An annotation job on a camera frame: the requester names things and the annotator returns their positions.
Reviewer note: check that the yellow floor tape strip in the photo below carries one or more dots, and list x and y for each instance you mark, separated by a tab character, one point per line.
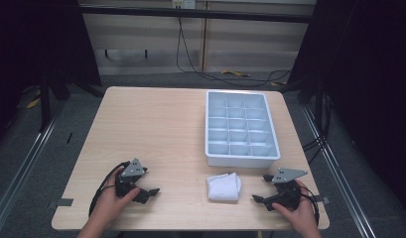
235	73
33	103

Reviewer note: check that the white compartment storage box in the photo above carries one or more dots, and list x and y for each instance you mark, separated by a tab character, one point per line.
240	132

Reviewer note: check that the black horizontal metal bar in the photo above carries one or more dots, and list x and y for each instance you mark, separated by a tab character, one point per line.
190	14

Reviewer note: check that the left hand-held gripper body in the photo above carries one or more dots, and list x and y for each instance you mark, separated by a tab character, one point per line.
132	169

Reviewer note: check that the person's left hand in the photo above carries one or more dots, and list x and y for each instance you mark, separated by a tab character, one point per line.
106	203

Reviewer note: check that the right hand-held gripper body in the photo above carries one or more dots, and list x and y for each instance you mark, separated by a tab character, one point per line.
286	193

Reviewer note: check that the white folded cloth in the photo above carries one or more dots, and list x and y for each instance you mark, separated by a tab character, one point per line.
223	188

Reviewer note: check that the white power outlet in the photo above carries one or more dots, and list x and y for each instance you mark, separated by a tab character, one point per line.
184	3

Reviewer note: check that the black curtain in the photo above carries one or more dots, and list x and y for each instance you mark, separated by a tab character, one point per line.
366	82
31	43

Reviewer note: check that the person's right hand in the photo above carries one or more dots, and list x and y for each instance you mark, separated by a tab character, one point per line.
303	214

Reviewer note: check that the small black floor tape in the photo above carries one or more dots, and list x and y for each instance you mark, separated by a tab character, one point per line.
69	138

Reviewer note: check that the metal floor rail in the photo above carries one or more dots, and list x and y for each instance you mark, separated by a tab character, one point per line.
22	168
339	172

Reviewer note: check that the black metal stand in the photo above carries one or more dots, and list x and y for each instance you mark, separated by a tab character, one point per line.
45	102

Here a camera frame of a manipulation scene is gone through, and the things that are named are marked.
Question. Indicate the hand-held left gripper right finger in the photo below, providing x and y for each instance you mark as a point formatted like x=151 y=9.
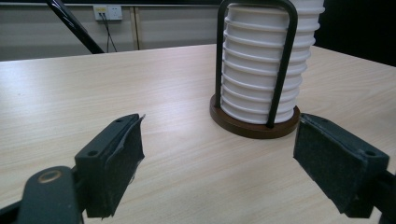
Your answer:
x=336 y=165

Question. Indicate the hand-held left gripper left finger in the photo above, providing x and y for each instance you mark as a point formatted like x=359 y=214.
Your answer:
x=106 y=161

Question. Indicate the stack of white paper cups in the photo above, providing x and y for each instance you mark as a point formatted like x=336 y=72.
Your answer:
x=253 y=62

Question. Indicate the black folding chair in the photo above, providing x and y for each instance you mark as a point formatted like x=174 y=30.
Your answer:
x=74 y=26

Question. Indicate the white wall socket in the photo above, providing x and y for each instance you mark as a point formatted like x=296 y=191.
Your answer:
x=113 y=12

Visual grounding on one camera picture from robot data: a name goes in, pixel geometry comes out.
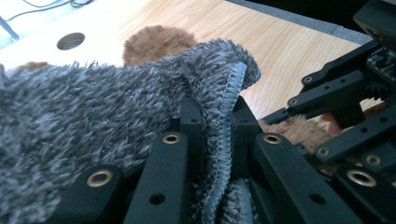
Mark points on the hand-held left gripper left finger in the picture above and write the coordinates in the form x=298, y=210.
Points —
x=194, y=140

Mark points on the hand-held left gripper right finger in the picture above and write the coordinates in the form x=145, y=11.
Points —
x=243, y=140

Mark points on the brown teddy bear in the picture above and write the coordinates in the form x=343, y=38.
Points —
x=155, y=43

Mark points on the grey fluffy cloth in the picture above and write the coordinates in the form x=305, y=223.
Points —
x=77, y=109

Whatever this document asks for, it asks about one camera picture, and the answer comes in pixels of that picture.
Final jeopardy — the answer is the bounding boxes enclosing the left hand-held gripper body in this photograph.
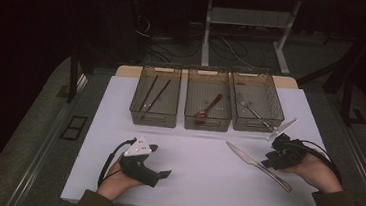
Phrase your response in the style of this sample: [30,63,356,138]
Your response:
[117,134,164,189]

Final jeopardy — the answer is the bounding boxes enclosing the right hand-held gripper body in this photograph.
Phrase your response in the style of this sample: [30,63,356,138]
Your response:
[262,114,312,174]

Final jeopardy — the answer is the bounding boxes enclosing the metal knife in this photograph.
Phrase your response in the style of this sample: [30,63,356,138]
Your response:
[222,140,297,194]

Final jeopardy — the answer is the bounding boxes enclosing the smoky clear plastic bin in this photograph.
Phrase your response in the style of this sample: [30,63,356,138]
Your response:
[182,66,237,134]
[128,63,183,130]
[227,68,289,136]

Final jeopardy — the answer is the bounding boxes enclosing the metal fork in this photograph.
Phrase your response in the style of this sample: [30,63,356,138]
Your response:
[233,92,278,132]

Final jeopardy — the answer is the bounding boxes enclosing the black chopstick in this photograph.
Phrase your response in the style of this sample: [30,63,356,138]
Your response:
[138,73,159,114]
[142,77,172,119]

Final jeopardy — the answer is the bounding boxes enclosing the brown wooden spoon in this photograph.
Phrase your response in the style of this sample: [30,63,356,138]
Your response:
[192,91,225,126]

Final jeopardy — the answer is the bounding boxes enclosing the person's left hand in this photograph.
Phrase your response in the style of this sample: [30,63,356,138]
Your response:
[95,158,146,204]

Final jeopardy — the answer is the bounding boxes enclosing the person's right hand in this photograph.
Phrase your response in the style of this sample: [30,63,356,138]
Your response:
[277,147,347,195]

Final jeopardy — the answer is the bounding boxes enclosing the dark metal stand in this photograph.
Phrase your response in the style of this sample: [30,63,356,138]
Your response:
[294,6,366,129]
[66,47,83,105]

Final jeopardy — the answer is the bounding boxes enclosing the white metal stand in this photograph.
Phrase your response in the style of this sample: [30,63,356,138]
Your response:
[199,0,303,77]

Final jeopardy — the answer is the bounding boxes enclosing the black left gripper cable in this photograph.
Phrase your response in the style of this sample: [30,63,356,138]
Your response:
[96,135,138,191]

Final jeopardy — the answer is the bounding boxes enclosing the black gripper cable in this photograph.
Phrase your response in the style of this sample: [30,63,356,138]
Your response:
[96,135,138,191]
[298,139,347,185]

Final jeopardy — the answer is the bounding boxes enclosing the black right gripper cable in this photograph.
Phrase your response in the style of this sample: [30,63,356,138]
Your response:
[298,139,347,185]

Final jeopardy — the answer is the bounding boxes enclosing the black rectangular floor frame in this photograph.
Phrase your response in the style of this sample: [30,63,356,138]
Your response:
[59,114,89,143]

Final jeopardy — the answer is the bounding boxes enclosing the tangle of floor cables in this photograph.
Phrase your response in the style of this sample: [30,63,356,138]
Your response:
[129,13,260,72]

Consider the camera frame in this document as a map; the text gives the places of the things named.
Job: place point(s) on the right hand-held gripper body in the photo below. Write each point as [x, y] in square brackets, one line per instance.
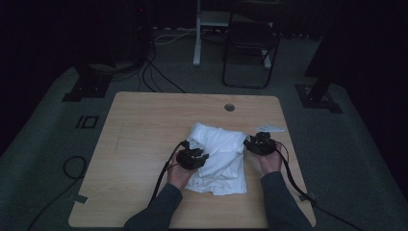
[264, 146]

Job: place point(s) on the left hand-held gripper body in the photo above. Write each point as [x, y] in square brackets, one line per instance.
[187, 159]

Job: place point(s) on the white skirt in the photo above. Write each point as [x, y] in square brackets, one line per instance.
[224, 160]

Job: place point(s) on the person's right hand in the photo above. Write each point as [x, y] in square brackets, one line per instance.
[271, 163]

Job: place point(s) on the person's left hand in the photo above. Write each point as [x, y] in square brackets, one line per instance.
[178, 178]

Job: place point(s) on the black stand base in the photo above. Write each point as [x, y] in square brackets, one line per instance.
[91, 86]
[316, 96]

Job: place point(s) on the black folding chair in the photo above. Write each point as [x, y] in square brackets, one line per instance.
[251, 35]

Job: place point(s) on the dark equipment tower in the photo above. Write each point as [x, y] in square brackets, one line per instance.
[141, 32]

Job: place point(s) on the white metal desk frame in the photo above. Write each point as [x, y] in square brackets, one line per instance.
[197, 48]

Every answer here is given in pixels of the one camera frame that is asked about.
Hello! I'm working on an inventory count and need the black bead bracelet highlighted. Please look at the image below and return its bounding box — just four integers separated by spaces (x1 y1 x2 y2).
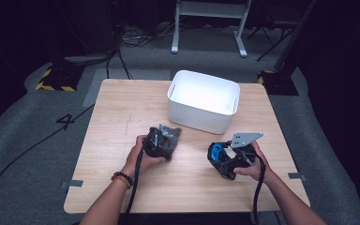
112 171 135 187

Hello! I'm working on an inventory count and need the thin black cable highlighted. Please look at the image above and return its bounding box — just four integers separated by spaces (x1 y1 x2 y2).
117 50 134 81
106 52 113 79

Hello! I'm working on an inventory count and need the bundle of floor cables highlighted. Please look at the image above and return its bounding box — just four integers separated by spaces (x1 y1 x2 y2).
120 22 186 48

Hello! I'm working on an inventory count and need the blue and black toy car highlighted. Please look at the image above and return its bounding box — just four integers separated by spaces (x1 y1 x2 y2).
207 141 238 182

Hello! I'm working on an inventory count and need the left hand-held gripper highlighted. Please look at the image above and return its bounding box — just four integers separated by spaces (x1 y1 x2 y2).
142 123 173 158

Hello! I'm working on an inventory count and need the person's right hand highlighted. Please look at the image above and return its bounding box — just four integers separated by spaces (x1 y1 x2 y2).
232 140 279 187

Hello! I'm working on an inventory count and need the black base with yellow stripes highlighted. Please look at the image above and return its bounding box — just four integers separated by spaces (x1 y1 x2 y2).
257 68 300 97
35 64 85 93

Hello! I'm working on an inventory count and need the right hand-held gripper black cable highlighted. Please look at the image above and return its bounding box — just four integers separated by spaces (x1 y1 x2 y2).
243 151 267 225

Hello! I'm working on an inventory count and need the white metal stand frame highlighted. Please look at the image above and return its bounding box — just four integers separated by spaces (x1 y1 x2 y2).
171 0 253 58

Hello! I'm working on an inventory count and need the white plastic storage bin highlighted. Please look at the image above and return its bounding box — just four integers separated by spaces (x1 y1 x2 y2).
167 69 241 135

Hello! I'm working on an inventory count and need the person's left hand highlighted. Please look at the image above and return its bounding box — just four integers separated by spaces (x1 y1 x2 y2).
123 134 167 179

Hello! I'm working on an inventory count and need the dark equipment stand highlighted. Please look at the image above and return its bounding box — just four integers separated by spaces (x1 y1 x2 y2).
51 0 121 68

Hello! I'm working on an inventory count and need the orange bead bracelet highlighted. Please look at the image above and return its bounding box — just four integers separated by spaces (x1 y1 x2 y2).
110 175 132 190

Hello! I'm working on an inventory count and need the grey fuzzy cloth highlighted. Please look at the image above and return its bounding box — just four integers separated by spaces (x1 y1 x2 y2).
160 125 183 162

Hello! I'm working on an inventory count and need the grey slanted metal pole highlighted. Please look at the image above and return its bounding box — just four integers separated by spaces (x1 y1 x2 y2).
273 0 318 72

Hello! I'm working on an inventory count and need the long black floor cable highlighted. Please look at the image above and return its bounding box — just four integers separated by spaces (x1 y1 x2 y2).
0 102 96 217

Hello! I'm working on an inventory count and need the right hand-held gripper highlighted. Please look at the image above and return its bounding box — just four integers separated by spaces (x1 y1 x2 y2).
230 132 264 172

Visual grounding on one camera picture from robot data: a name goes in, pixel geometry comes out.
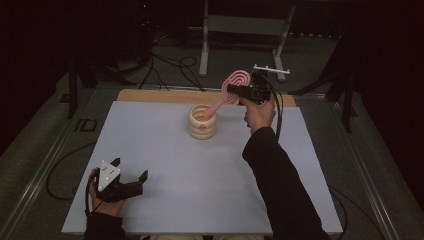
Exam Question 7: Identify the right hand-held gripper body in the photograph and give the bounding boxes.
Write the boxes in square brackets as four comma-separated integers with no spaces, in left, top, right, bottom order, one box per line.
[244,64,291,105]

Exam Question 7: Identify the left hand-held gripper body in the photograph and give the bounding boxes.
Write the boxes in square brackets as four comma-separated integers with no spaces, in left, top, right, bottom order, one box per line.
[94,160,144,203]

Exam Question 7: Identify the pink hairbrush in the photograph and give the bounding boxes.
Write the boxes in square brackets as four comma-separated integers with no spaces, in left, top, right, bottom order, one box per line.
[203,69,252,120]

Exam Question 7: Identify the cream ribbed holder cup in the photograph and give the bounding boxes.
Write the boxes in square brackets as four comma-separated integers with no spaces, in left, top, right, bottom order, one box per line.
[187,104,218,140]

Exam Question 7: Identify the person's right hand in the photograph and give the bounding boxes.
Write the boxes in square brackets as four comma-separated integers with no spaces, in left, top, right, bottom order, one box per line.
[239,94,278,134]

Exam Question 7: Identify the person's left hand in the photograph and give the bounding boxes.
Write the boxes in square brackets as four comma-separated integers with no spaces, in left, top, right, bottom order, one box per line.
[88,168,126,218]

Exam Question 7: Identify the white table mat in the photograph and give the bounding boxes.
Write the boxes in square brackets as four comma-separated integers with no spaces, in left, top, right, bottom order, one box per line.
[61,100,344,234]

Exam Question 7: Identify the black floor plate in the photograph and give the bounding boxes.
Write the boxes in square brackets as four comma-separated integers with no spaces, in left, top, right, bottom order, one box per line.
[73,118,99,133]

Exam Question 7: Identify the white metal stand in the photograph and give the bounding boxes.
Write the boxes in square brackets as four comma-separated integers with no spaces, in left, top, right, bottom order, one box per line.
[198,0,297,83]

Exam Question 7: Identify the black tripod stand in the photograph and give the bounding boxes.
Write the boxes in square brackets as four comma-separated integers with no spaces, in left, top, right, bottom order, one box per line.
[59,56,138,120]
[288,33,358,134]

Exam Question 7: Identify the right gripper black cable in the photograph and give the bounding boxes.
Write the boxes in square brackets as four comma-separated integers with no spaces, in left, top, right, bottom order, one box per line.
[258,71,387,240]

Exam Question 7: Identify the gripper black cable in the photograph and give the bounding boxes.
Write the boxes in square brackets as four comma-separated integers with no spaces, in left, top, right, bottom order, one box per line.
[258,71,387,240]
[45,141,101,217]

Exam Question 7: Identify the black floor cables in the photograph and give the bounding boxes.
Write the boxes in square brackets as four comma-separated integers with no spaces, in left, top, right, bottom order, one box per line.
[138,33,207,93]

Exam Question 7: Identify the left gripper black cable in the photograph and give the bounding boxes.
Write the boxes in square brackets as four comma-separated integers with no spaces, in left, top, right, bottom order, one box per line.
[45,141,101,217]

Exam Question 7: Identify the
::::::
» EXERCISE DIRECTIONS
Scan the entries for lines with the string "document". Report only how many there are.

» THE ANSWER
2